Mes hôtes m’expliquèrent que le souk ressemblait à une ville fantôme parce que le gouvernement israélien avait fermé la plupart des points de passage pour les Palestiniens, afin d’assurer aux colons israéliens la possibilité d’entrer et de sortir de la ville par des routes réservées, en évitant tout contact avec les Palestiniens. L’entrée principale dans le souk était munie d’une barrière pivotante gardée par un soldat israélien. Alors que nous la passions, deux hommes se tenaient d’un côté avec un tas de cartons de boîtes de conserve sur un chariot ; ils soulevèrent les cartons un par un au-dessus du haut de la porte jusque dans les mains de deux hommes qui, de l’autre côté, les posèrent sur leur chariot, prêts à être transportés ailleurs. Imaginez le coût de cette opération consistant à déplacer d’environ deux mètres ces boîtes de conserve à travers le checkpoint. (...)
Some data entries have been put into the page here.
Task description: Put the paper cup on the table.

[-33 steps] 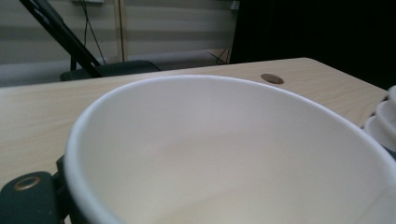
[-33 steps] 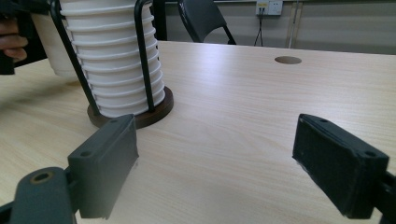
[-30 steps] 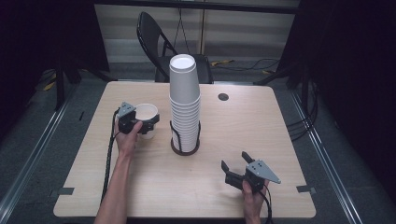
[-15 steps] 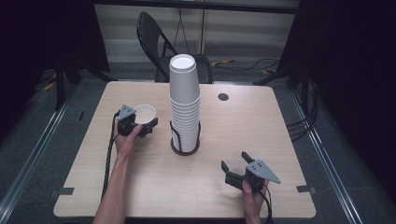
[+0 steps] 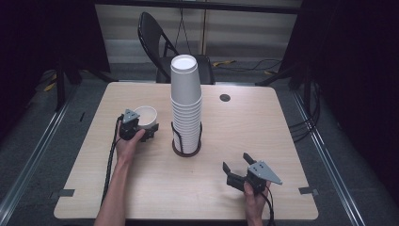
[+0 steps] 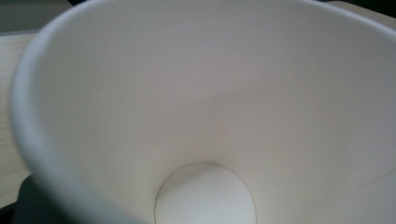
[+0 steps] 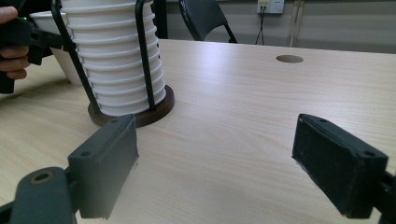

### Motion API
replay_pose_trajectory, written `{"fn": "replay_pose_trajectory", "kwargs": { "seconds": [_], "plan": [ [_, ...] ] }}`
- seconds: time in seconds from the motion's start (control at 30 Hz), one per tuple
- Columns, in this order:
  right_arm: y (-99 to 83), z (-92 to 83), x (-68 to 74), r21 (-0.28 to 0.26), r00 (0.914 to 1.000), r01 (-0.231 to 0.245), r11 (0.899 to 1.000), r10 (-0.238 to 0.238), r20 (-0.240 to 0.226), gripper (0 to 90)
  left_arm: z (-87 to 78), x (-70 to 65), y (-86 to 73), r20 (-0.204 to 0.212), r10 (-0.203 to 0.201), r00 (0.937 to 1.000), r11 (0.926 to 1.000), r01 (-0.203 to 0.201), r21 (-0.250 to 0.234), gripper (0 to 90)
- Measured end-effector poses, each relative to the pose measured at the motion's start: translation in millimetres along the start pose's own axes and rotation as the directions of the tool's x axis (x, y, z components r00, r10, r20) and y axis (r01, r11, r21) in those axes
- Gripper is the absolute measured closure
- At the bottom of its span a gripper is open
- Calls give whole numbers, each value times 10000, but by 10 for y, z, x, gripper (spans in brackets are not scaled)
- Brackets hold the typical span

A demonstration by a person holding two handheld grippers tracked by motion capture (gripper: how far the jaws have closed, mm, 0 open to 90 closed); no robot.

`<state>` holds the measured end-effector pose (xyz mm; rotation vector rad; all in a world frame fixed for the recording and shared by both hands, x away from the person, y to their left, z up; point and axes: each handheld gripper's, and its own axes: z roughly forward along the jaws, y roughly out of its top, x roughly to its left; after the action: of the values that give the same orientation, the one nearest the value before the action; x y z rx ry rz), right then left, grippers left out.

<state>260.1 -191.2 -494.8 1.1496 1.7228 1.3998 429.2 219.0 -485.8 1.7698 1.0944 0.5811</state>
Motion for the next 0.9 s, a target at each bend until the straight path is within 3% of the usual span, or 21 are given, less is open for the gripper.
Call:
{"fn": "replay_pose_trajectory", "kwargs": {
  "seconds": [0.1, 0.23, 0.37, 0.63, 0.9],
  "plan": [
    [-2, -5, -4, -29, 10000, -36, 10000, 36, -26, 137, 6, 8, -42, -12, -63, 10000, 9995, 63, 296, 154],
    [-1, -6, -5, -16, 10000, -38, 10000, 38, -33, 137, -1, 23, -95, -133, -148, 9998, 9994, 152, 323, 155],
    [-3, -6, -8, -65, 10000, -78, 9999, 78, -14, 137, -50, 13, -106, -240, 42, 9997, 9993, -33, 378, 155],
    [-4, -8, -10, -94, 10000, -88, 9999, 88, -42, 137, -203, 11, -195, -228, -455, 9987, 9989, 451, -161, 156],
    [-4, -12, -11, -115, 9999, -149, 9998, 149, -9, 137, -403, -51, -218, -176, -411, 9990, 9974, 400, -607, 155]
  ]
}}
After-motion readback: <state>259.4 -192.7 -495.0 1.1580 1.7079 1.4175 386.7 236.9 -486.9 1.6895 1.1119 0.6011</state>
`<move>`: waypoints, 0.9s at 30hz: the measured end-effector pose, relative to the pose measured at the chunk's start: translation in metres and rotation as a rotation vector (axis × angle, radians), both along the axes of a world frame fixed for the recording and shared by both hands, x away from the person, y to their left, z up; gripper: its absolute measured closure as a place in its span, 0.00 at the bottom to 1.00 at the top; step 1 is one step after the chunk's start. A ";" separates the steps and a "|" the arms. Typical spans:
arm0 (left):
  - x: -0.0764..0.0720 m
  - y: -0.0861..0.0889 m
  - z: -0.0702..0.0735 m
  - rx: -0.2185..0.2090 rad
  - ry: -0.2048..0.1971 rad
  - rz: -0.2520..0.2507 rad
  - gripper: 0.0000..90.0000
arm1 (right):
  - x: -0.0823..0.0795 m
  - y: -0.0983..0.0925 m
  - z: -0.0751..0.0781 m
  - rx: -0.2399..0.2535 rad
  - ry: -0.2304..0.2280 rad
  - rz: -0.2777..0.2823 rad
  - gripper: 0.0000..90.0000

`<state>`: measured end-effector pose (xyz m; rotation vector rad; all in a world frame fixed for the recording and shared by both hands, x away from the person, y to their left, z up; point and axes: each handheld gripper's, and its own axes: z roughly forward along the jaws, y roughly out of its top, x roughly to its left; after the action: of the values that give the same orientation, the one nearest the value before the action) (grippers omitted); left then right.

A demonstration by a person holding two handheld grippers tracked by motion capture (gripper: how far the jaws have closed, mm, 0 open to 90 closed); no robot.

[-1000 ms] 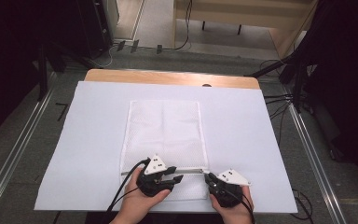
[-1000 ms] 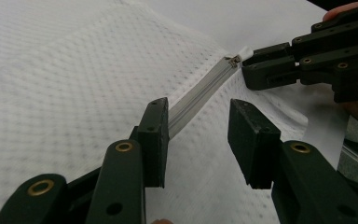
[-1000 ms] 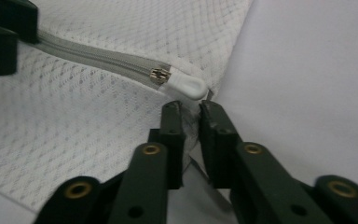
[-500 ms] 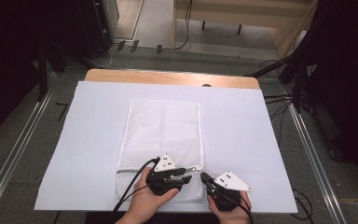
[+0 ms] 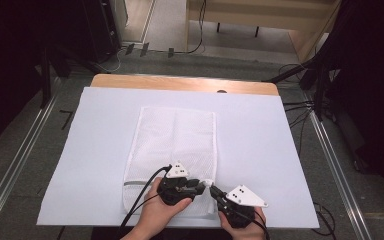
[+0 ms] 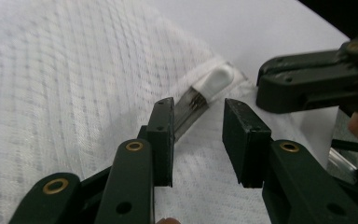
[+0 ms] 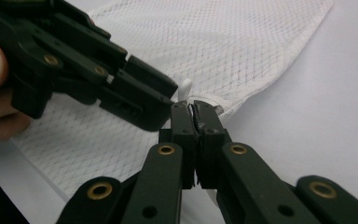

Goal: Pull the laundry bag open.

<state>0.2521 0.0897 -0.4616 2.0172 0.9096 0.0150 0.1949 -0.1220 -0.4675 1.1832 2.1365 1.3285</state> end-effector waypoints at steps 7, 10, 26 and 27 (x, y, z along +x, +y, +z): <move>0.005 0.005 0.006 -0.064 0.046 0.057 0.71 | -0.002 0.003 0.000 -0.009 -0.008 0.011 1.00; 0.009 0.007 0.011 -0.096 0.081 0.089 0.73 | -0.002 0.004 -0.001 -0.018 -0.013 0.010 1.00; 0.013 0.002 0.012 -0.052 0.130 0.071 0.77 | -0.003 0.006 -0.001 -0.043 -0.025 0.021 1.00; 0.014 0.004 0.011 -0.058 0.135 0.069 0.79 | -0.003 0.006 -0.001 -0.043 -0.025 0.021 1.00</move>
<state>0.2657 0.0933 -0.4503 1.9512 1.0522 -0.1093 0.1915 -0.1165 -0.4685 1.1243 2.1544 1.2925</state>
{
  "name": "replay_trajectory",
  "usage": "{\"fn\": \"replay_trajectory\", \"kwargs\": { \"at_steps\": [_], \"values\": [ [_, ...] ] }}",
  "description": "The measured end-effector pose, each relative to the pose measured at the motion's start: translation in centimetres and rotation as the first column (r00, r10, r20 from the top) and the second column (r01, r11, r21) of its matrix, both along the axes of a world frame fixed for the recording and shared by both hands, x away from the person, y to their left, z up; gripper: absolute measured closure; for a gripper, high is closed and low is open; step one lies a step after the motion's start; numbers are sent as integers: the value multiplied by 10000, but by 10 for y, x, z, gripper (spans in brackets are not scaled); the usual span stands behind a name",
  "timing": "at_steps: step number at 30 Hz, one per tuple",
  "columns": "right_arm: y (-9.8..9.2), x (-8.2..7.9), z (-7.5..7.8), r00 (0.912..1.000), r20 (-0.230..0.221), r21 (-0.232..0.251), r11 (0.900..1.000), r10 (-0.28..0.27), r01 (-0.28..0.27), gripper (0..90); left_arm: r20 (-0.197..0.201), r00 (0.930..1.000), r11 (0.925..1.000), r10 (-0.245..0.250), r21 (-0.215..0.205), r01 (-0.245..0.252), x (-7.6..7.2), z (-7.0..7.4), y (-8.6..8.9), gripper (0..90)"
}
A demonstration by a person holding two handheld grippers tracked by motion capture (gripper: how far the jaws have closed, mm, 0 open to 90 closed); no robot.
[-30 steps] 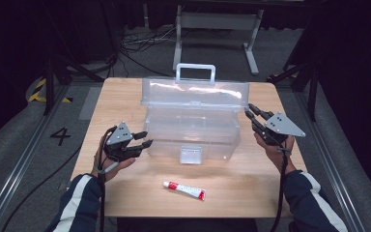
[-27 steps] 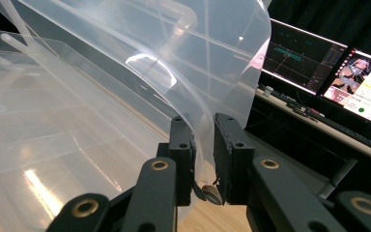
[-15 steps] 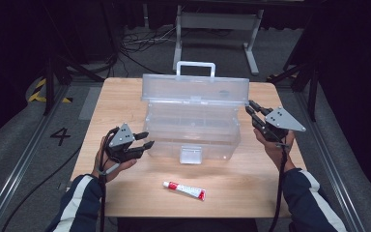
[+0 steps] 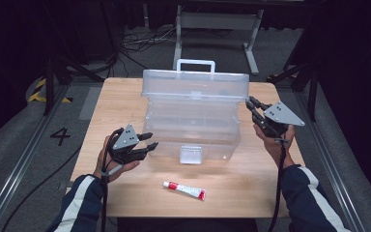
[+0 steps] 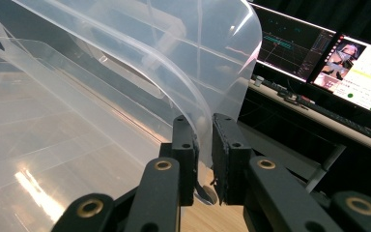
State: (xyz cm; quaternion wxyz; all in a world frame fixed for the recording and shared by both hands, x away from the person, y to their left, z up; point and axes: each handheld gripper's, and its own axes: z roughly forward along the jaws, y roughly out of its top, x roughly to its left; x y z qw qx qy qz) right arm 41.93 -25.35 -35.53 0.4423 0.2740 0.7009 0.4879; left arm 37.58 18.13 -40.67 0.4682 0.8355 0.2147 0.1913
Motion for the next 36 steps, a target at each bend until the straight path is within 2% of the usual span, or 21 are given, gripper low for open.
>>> {"fn": "replay_trajectory", "kwargs": {
  "at_steps": [6, 7, 10, 16, 24, 27, 30, 34, 36],
  "values": [
    [1, 4, 5, 9999, -83, 66, 9999, -114, 114, 810, 28, 9996, 9991, -288, 319, 287, 1, -1, -10, 566],
    [2, 7, 7, 9997, -173, 140, 9998, -149, 151, 812, -3, 9994, 9988, -332, 364, 332, 1, -1, -12, 529],
    [3, 11, 12, 9993, -277, 57, 9997, -231, 233, 816, -6, 9990, 9971, -440, 620, 440, 2, -3, -20, 498],
    [5, 14, 17, 9982, -440, 55, 9991, -413, 416, 819, 7, 9976, 9939, -690, 866, 687, 4, -4, -29, 479],
    [6, 24, 26, 9963, -717, 153, 9987, -473, 485, 822, -500, 9920, 9839, -1161, 1306, 1217, 14, -8, -44, 463],
    [6, 27, 28, 9954, -825, 214, 9985, -494, 513, 823, -489, 9915, 9808, -1206, 1484, 1266, 14, -8, -47, 463],
    [6, 30, 31, 9946, -870, 179, 9981, -568, 586, 826, -706, 9881, 9776, -1368, 1515, 1461, 17, -8, -50, 465],
    [7, 35, 33, 9936, -934, 221, 9976, -630, 653, 828, -1071, 9814, 9696, -1596, 1699, 1762, 24, -10, -54, 477],
    [7, 37, 35, 9933, -983, 262, 9976, -611, 640, 827, -1124, 9803, 9682, -1622, 1739, 1801, 26, -10, -54, 498]
  ]
}}
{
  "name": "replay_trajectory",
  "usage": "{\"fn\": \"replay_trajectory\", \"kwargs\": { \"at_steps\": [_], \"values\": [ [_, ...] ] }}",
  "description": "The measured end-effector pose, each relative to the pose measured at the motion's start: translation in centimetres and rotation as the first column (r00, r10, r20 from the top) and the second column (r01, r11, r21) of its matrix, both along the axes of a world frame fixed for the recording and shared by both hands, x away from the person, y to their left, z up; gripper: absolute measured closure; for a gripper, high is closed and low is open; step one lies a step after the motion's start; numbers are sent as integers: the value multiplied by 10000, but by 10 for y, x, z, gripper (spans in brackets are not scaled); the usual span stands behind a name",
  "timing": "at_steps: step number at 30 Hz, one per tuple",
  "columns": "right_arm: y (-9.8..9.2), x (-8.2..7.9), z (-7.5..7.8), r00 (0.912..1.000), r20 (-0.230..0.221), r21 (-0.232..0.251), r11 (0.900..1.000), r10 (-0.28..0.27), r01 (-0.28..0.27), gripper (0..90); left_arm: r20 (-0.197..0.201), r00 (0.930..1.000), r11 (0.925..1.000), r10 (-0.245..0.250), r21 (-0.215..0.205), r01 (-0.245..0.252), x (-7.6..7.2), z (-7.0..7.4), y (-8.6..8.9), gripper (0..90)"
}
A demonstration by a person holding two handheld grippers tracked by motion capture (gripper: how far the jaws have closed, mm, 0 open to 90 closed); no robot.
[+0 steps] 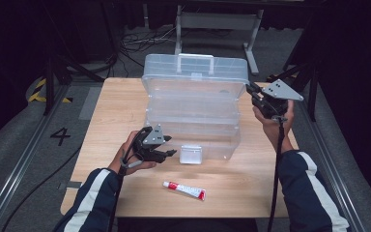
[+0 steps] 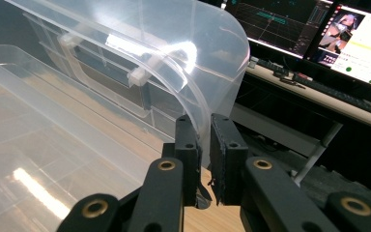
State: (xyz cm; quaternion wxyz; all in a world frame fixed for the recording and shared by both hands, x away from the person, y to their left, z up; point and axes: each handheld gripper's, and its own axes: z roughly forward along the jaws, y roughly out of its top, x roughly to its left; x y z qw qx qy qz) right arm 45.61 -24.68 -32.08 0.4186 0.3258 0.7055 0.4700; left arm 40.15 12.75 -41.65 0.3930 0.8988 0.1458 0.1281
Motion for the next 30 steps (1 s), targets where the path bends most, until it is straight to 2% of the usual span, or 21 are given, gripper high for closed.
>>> {"fn": "replay_trajectory", "kwargs": {
  "at_steps": [5, 8, 10, 14, 17, 23, 30],
  "values": [
    [0, 6, 2, 10000, 2, 72, 10000, -44, 44, 831, -298, 9996, 9995, -3, 308, 12, 8, -3, -2, 518],
    [0, 9, 4, 10000, -17, 58, 10000, -66, 66, 834, -369, 9993, 9979, -36, 648, 60, 10, -5, -7, 531],
    [0, 12, 5, 10000, -40, 75, 9999, -81, 81, 834, -283, 9996, 9962, -95, 861, 119, 11, -4, -10, 556],
    [1, 17, 5, 9998, -65, 411, 9990, -186, 188, 836, -326, 9995, 9966, 28, 824, -1, 12, -2, -11, 603],
    [1, 17, 5, 9997, -19, 420, 9988, -233, 234, 837, -294, 9995, 9965, 136, 826, -111, 13, -2, -10, 654],
    [2, 22, 7, 9996, 3, 320, 9991, -277, 276, 841, -389, 9992, 9960, 106, 886, -71, 14, -1, -10, 661],
    [1, 37, 12, 9992, -247, 563, 9979, -312, 326, 844, -374, 9993, 9947, 41, 1024, -2, 16, 0, -10, 663]
  ]
}}
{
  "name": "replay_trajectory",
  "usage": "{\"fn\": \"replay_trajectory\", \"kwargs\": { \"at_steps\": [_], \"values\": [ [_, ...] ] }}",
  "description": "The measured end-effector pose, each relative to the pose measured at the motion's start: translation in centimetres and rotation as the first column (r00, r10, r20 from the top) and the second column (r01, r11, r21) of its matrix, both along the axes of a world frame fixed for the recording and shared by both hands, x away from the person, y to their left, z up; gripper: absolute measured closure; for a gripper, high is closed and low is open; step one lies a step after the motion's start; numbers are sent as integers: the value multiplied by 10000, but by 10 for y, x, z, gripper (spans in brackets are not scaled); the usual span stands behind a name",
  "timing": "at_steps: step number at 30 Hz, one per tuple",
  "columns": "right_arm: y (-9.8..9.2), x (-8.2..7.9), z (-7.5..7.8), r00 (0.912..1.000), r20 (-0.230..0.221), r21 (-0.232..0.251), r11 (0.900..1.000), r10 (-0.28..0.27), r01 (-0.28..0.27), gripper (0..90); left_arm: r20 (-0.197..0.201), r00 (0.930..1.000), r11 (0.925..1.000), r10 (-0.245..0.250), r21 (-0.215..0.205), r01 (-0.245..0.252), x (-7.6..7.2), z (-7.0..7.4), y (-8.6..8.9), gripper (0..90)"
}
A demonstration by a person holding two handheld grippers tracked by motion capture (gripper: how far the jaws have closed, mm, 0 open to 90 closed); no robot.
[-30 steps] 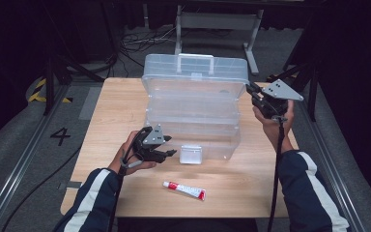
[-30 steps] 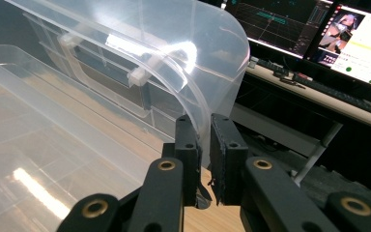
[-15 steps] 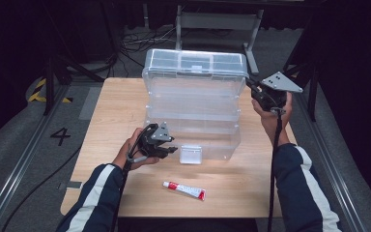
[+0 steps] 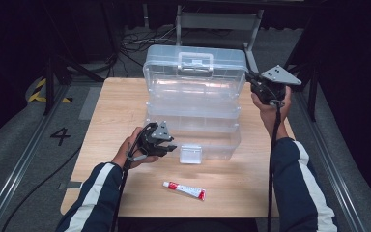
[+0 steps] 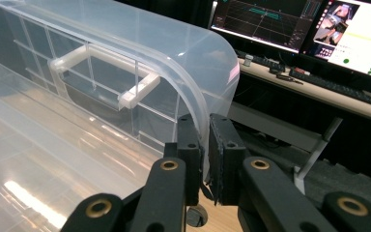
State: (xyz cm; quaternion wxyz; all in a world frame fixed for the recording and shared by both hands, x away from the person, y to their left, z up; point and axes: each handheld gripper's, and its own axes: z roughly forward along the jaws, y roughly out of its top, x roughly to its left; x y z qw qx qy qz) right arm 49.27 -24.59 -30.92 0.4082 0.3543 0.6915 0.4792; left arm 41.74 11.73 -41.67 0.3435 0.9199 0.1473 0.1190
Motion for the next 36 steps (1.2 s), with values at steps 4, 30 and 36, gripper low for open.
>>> {"fn": "replay_trajectory", "kwargs": {
  "at_steps": [4, 30, 36],
  "values": [
    [1, 6, 2, 9999, -97, 73, 10000, -60, 61, 845, 27, 10000, 10000, -9, 27, 9, 0, 0, 0, 664],
    [1, 69, 14, 9870, -1547, 363, 9982, -425, 487, 845, -226, 9997, 9999, -107, 15, 108, 3, 1, 3, 674],
    [2, 80, 12, 9839, -1687, 376, 9971, -594, 667, 845, -245, 9996, 9999, -120, -30, 119, 3, 0, 3, 676]
  ]
}}
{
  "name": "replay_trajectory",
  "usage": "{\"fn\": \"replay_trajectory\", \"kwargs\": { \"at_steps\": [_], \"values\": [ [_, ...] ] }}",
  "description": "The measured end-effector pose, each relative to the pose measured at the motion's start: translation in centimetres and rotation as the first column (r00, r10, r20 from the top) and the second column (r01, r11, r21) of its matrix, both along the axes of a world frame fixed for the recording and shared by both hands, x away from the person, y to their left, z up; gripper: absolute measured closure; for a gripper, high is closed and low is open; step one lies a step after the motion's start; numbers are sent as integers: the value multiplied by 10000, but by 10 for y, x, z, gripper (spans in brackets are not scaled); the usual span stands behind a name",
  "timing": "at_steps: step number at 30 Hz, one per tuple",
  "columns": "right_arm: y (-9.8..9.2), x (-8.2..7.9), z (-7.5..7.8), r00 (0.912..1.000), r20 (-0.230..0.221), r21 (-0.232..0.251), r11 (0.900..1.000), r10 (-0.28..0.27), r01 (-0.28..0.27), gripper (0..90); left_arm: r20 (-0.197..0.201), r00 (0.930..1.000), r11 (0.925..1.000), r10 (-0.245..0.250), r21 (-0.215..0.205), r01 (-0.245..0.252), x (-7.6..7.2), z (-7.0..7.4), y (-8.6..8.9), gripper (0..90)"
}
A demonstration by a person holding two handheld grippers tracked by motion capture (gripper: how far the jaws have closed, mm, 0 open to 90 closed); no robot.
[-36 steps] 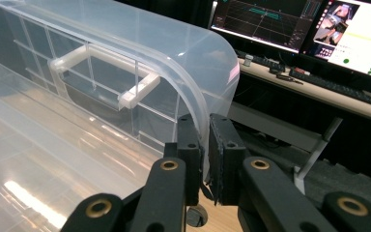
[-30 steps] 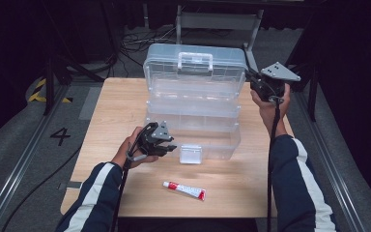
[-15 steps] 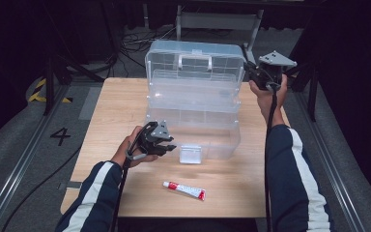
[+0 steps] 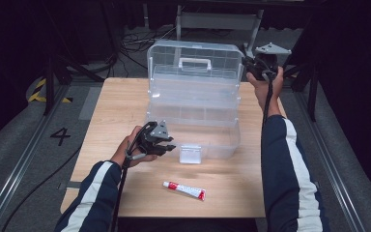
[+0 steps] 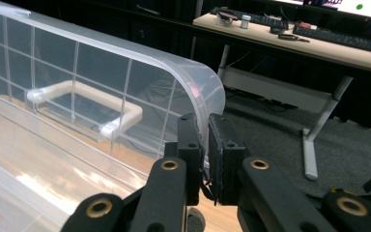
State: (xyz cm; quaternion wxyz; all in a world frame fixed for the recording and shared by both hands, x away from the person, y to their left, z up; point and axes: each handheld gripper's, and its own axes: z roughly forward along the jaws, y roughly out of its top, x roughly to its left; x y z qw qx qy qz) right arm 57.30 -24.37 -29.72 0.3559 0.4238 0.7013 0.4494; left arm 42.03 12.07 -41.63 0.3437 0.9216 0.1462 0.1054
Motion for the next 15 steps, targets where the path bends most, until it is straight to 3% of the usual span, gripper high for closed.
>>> {"fn": "replay_trajectory", "kwargs": {
  "at_steps": [5, 7, 15],
  "values": [
    [0, 9, -1, 9999, -146, -82, 10000, -52, 51, 845, -237, 9997, 9999, -102, 13, 102, 1, -2, 6, 699],
    [0, 12, -2, 9998, -191, -99, 9999, -20, 18, 846, -393, 9989, 9991, -260, -352, 246, 1, -2, 10, 732],
    [4, 24, -2, 9992, -400, -409, 9992, -35, 18, 846, -234, 9992, 9994, -325, -114, 323, -3, -1, 6, 749]
  ]
}}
une communauté de bergers de cinquante familles gardent plusieurs milliers de moutons et de chèvres sur une terre aride. Des lignes électriques passent au-dessus d’eux, des canalisations d’eau et d’égouts passent en sous-sol, mais les bergers n’y ont pas accès. Ils achètent l’eau à quelque distance de là à un propriétaire israélien d’un dépôt d’eau. Ils peuvent payer un camion-citerne israélien qui apporte l’eau à leur citerne ; mais c’était moins cher pour eux de remorquer leur propre réservoir derrière un tracteur jusqu’au dépôt, de le remplir, et de le ramener chez eux. En 2008, les autorités israéliennes ont confisqué leur réservoir d’eau, disant qu’il n’était pas conforme aux normes. Maintenant, ils paient le supplément pour la livraison par camion-citerne israélien. (...)
Les Palestiniens ne peuvent accéder à internet ou à leurs messages sur leurs téléphones, parce qu’Israël n’a pas accordé les fréquences nécessaires à la 3G (pour « raisons de sécurité »). Israël a pourtant accordé les fréquences 3G aux sociétés israéliennes qui fournissent les colons de Cisjordanie et pour qu’elles procurent un accès télécom continu aux citoyens israéliens qui circulent en Cisjordanie.
L’équipement télécom ne peut être apporté que par les voies israéliennes. (...)
Dans ces conditions - que, je suis heureux de le dire, je n’ai jamais rencontrées ailleurs – le développement politique et économique est pour ainsi dire impossible (...)
entreprises, universités, fonds de pension et ONGs doivent augmenter leur pression sur les gouvernements américain et israélien pour qu’ils changent leur préalable commun, « un Etat palestinien souverain un jour, mais pas maintenant ».